# High Elves VS Empire



## dragonkingofthestars (May 3, 2010)

so who would win? the Empire or the High Elves in a Knock out, drag out war to the finish (assmueing other nations do not invade or screw with either one.)


----------



## Azezel (May 23, 2010)

dragonkingofthestars said:


> (assmueing other nations do not invade or screw with either one.)


I think that's a key problem with the question.

Ulthuan is almost secure. There are occasional norse raids and once a decade the Dark Elves have a crack at Nagarythe - but there hasn't been a serious threat to Ulthuan for 300 years (and even the Great Chaos Incuursion never truely threatened the whole island).

Meanwhile, the Empire is surrounded by enemies, full of Beastmen and you're never more than five feet from a Skaven.

The Elves have a secure home from which to strike out, the Empire is anything but.

In addition, the High Elves have the only legitimate blue water navy in the world. The Elves can strike at the Empire at will, whereas the Empire's chance of landing troops on Ulthuan is, at best, remote.


----------



## Daemon Prince Paintbox (Feb 21, 2011)

Elves all the way.


----------



## Tim/Steve (Jan 25, 2009)

Both could die from many different ways, but being destroyed by each other just wont happen. Biggest threats to the HE are DE and Daemons, while the empire has chaos and OnG to worry about... even if those threats disappeared overnight and the HE and empire went to war I can't see either doing a full blooded invasion of the scale needed to destroy the other: HE are too apathetical and empire aren't strong enough to sail through to Ulthaun.


----------



## dragonkingofthestars (May 3, 2010)

Ok so far we have come to this conclusion,a naval battle would not go well for the empire, and if the Empire can't put a army on Ulthuan then any war would not go well.

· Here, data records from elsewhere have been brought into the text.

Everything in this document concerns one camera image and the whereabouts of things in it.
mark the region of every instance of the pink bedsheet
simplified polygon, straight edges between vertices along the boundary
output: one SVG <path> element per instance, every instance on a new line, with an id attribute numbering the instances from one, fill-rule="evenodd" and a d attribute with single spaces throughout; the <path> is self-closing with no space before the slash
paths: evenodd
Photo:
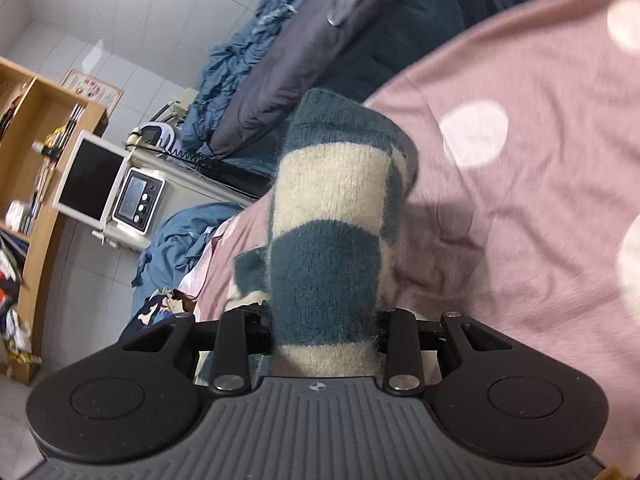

But what if we changed the situation?

What if we bumped the the Empire tech level from 15/16 centry, to the 18 centery? giveing them every ship we had in the age of sail and a tech level on pair with the Nepolionic war, who would win then?


----------



## Tim/Steve (Jan 25, 2009)

Now we're leaving the realms of irrelevent and making headway into ridiculous... thread closed.


----------